Caleb boated to the forbidden spot, alone and in the dark, on the borrowed rigid inflatable. His boss, the owner of the Maui dive shop, would never have approved if he’d known Caleb was taking it to surf Molokai. The island had a hard-core reputation against outsiders. More than once Caleb had heard that visitors to the island were greeted with, “What’s your name? Where you from? When you leavin?” And that was before the government had turned the leper colony on the island into the largest lycan reservation in the country.

Caleb figured if it was only him, and not a whole crowd, perhaps they would let him surf in peace. After all, he was arriving at the crack of dawn. He didn’t know a whole lot about lycans—let alone the infection that had created them—except that they weren’t really werewolves, more like wolf people. Caleb thought they slept in the daytime, so what they didn’t know wouldn’t hurt them. The whole reason the government had taken over the island was to separate them from the human population, since a bite or even a scratch from a lycan usually resulted in another one. Worst-case scenario, if he saw unfriendly red eyes on the beach, he could paddle back to the inflatable and hightail it away from the island.

Edging into the cove that was now part of the Molokai Isolation Camp, Caleb peered into the waning darkness. He couldn’t see the wave yet, but he could hear it—boy could he hear it—sounding like a whip or a thunderbolt. The weather report had called for double overhead surf. With the incoming tide push and the rising south swell, Caleb thought it might turn out to be the best day he’d ever had, especially since he’d be scoring the waves by himself, with not a single local to cut him off or yell at him to get out of the water, as was frequently the case on Maui.

Caleb had moved from the mainland after spending his twenties and most of his thirties bouncing between the coast and the mountains, unable to decide which type of bum to be: surf or ski. There was more money in teaching skiing, but the series of bloody attacks in Aspen and Beaver Creek—ground zero of the zoonotic infection—had made him reconsider the colder climate (and high end resorts) they seemed to favor. Go someplace hot, he thought, [End Page 118] and with a lot of water. He’d heard they weren’t keen on water. When he saw the ad for a school for boat captains, he’d moved to Maui. He’d been as shocked as anyone when the government had started rounding up lycans, regardless of whether they’d committed a crime, and began shipping them off to his own backyard, the island of Molokai.
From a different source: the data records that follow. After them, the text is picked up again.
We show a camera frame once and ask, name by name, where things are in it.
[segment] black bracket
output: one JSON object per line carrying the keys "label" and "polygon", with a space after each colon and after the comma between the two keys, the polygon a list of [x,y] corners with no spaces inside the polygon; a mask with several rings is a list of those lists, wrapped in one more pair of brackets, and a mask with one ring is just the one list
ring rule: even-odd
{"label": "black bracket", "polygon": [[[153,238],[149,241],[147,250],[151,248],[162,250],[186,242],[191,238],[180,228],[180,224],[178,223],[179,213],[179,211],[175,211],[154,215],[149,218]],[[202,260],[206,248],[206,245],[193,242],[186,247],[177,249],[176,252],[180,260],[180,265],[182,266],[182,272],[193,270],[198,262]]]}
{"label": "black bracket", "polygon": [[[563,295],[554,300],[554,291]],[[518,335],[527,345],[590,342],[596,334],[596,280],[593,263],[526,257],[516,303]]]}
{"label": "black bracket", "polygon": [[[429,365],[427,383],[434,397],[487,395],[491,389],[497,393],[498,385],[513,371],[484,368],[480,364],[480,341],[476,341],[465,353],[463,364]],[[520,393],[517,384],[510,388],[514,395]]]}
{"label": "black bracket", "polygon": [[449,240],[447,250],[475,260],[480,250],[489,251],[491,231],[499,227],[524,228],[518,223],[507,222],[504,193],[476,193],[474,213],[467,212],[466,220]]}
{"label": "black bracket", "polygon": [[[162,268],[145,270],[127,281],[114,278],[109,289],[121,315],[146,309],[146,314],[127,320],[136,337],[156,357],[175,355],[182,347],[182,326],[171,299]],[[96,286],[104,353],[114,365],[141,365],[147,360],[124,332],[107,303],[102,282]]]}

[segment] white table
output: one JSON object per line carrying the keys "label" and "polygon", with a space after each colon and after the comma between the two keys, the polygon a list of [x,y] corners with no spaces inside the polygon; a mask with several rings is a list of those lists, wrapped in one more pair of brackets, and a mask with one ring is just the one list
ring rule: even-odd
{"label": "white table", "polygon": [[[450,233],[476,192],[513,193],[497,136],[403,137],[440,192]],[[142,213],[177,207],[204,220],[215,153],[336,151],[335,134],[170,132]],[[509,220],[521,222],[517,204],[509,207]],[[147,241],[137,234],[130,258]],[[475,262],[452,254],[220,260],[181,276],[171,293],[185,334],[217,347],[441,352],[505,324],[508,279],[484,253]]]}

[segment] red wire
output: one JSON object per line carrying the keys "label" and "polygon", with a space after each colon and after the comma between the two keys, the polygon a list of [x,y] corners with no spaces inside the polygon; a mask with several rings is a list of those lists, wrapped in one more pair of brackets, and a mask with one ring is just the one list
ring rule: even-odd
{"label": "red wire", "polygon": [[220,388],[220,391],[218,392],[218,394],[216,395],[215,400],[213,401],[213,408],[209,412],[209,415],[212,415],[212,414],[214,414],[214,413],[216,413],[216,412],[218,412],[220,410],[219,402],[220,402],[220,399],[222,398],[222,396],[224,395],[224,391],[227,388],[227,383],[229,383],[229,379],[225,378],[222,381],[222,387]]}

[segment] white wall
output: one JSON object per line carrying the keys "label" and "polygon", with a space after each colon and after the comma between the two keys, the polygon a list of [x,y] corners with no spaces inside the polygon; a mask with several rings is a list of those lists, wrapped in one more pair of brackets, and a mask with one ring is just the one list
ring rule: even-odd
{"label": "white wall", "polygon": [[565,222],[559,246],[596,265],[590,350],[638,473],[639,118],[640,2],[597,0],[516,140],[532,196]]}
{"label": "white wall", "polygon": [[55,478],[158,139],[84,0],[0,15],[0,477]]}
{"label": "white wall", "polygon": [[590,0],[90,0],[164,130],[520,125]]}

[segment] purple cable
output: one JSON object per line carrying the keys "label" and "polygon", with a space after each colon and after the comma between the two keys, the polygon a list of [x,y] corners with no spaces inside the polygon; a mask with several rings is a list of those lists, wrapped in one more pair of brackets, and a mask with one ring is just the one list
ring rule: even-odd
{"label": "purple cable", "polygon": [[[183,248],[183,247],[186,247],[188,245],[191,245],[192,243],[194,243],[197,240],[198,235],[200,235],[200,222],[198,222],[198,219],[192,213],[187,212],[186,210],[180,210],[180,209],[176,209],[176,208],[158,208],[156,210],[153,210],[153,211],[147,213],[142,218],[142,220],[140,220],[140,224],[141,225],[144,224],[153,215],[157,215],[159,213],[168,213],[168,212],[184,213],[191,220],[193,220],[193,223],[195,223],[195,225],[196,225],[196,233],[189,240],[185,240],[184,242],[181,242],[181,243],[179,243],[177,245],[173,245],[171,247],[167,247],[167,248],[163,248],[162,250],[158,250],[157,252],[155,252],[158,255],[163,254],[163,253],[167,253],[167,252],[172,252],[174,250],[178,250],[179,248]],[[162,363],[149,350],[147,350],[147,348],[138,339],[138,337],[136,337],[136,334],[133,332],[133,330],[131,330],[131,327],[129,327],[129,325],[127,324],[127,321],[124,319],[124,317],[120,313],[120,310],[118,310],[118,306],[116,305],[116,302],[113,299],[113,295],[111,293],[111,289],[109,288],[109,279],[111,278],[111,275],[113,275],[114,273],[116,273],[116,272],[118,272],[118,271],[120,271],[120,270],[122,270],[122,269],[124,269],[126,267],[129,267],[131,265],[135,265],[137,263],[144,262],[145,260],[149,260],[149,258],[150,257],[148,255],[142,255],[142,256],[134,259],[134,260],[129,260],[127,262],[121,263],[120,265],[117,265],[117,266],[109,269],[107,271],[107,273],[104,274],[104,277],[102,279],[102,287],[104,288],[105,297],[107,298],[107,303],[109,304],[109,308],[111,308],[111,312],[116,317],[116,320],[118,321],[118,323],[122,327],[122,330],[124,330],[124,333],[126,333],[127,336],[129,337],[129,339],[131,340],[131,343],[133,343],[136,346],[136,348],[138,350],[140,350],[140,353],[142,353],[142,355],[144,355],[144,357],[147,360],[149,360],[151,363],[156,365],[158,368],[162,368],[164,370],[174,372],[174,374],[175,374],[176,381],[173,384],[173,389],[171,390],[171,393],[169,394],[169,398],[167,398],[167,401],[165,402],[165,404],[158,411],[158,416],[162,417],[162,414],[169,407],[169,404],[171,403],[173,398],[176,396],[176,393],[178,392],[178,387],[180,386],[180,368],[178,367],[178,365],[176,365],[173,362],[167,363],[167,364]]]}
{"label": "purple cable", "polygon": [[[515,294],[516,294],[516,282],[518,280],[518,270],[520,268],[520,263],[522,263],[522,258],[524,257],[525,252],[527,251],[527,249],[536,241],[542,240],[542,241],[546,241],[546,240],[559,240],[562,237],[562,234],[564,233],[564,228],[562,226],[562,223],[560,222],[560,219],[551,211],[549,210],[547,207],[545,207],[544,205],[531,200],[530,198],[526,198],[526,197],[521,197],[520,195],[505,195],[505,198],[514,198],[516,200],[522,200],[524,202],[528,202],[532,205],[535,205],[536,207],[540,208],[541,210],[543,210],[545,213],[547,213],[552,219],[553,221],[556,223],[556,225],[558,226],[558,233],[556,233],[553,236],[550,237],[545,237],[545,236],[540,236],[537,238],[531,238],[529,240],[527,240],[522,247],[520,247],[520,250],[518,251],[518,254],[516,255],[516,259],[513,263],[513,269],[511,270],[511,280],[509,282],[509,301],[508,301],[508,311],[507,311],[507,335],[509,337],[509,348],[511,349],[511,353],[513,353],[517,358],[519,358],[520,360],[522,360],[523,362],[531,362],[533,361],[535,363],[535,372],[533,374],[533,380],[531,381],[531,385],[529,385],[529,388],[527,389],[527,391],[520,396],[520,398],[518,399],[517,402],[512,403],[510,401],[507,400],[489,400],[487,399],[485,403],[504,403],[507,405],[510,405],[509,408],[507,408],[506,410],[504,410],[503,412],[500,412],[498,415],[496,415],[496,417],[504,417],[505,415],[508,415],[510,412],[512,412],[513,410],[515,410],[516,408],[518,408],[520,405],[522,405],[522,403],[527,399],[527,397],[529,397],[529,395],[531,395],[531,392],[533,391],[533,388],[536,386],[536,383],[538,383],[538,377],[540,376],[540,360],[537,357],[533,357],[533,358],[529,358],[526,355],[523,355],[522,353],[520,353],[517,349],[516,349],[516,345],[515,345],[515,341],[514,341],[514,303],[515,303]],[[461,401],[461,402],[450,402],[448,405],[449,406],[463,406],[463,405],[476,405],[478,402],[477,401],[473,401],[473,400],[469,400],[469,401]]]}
With the GoPro camera mounted on the front of his board, one personally autographed by eleven-time surfing champion Kelly Slater, Caleb put on his leash and paddled from the inflatable to the break. He sat for a moment in the lineup, his eyes adjusting, his mouth agape at the pristine waves rolling through, all unridden. A wave like this on Maui or Oahu would’ve had over fifty ultra-competitive and unfriendly surfers in the water, many of them pros. For the first time, Caleb wouldn’t have to fight to get a wave. He could have any—and every—one he wanted.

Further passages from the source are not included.